> **Directions**: Please retype the data that follows, starting at the line containing "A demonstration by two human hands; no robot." and stopping after the last line.

> **Material provided**:
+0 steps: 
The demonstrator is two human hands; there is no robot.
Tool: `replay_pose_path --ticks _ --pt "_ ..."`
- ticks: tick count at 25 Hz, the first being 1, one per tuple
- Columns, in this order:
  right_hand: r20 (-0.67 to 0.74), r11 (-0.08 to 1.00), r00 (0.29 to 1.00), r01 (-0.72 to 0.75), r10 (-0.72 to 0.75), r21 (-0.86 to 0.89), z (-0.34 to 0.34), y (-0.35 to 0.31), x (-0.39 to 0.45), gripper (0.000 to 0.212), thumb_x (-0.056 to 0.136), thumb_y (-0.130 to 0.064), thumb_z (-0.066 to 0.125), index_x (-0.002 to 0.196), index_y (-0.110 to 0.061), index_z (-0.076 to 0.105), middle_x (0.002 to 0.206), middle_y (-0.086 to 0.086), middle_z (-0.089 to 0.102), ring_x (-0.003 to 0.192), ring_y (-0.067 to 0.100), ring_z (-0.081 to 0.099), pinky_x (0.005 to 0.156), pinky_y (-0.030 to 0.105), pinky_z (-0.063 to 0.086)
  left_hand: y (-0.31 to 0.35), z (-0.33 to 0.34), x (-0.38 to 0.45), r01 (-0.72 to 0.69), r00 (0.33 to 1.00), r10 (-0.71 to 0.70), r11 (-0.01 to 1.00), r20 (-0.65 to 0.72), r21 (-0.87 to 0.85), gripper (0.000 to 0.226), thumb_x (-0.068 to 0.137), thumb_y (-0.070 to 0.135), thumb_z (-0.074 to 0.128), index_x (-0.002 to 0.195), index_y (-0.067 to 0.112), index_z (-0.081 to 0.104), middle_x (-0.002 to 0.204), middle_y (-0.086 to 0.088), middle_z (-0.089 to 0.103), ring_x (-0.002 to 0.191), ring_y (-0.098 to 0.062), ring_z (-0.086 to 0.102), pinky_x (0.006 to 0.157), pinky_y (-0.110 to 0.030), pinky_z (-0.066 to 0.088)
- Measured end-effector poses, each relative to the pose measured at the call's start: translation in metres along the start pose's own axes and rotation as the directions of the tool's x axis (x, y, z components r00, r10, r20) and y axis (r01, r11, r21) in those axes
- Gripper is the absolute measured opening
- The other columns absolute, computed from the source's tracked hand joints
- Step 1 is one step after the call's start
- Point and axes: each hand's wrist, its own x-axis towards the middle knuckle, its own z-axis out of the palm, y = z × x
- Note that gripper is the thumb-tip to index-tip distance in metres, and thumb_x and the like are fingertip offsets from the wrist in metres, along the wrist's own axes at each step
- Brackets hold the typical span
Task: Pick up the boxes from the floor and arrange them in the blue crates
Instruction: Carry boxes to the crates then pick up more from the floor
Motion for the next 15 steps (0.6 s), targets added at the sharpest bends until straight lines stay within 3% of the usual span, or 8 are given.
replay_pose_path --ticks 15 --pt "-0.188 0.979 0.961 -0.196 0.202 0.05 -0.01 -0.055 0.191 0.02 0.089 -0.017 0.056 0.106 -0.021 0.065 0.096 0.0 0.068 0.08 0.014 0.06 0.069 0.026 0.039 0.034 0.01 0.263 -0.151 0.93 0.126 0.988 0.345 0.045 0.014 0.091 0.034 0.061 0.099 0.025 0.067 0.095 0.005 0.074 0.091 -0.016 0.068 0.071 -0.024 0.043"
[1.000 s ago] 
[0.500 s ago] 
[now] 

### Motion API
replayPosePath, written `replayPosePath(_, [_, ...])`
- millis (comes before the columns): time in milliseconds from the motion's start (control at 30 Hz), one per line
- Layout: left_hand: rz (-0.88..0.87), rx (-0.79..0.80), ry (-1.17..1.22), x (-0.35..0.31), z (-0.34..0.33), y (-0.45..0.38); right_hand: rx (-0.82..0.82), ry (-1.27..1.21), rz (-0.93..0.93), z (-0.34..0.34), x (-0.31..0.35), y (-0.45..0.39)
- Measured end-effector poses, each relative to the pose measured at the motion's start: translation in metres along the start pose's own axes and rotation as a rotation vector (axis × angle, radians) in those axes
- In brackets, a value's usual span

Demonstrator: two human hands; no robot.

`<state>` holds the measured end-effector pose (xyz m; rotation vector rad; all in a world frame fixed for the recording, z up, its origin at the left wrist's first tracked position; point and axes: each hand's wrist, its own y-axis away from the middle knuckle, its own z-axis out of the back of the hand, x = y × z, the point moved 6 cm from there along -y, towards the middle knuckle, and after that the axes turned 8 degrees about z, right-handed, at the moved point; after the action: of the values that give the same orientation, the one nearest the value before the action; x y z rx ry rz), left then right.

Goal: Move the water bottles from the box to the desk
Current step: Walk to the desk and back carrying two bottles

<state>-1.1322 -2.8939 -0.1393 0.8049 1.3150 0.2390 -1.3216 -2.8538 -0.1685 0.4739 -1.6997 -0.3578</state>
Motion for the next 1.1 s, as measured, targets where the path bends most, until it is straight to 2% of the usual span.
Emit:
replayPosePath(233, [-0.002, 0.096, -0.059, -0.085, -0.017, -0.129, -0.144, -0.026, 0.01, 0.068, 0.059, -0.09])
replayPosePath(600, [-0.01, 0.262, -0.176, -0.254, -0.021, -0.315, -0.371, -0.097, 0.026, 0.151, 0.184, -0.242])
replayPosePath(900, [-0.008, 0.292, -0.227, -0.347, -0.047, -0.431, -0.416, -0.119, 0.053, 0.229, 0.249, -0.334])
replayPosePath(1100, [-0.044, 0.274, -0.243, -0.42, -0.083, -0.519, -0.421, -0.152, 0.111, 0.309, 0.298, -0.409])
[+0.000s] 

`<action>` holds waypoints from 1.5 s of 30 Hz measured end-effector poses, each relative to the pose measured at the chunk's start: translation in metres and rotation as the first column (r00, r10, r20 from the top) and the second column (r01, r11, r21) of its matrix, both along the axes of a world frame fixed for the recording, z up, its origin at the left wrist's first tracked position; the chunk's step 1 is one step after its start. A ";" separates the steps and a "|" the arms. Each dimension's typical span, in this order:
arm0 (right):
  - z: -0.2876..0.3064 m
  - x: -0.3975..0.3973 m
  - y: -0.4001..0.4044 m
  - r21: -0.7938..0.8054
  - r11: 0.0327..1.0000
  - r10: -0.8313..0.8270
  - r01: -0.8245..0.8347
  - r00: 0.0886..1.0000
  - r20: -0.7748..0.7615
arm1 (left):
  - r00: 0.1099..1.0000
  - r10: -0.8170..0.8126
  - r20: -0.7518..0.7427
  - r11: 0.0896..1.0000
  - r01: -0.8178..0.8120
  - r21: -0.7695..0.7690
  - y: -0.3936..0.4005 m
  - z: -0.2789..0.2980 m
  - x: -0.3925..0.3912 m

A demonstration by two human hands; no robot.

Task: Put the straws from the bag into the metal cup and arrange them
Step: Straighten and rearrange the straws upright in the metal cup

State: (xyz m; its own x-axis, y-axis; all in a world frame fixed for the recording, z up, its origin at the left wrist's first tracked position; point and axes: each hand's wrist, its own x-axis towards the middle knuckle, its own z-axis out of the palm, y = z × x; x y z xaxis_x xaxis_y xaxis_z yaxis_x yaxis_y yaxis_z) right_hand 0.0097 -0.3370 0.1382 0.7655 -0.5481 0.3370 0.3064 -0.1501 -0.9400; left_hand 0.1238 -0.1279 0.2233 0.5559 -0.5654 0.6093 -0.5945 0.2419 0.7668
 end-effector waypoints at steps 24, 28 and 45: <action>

> **Response**:
A demonstration by two human hands; no robot.

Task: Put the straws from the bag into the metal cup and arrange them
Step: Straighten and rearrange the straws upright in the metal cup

State: (xyz m; its own x-axis, y-axis; all in a world frame fixed for the recording, z up, its origin at the left wrist's first tracked position; point and axes: each hand's wrist, its own x-axis towards the middle knuckle, its own z-axis out of the palm, y = z × x; x y z xaxis_x xaxis_y xaxis_z yaxis_x yaxis_y yaxis_z) right_hand 0.0097 -0.3370 0.1382 0.7655 -0.5481 0.3370 0.3064 -0.1501 -0.9400; left_hand 0.1238 -0.1279 0.2233 0.5559 -0.5654 0.6093 -0.5945 0.2419 0.7668
 end-effector waypoints at steps 24, 28 and 45: <action>

The output is now complete.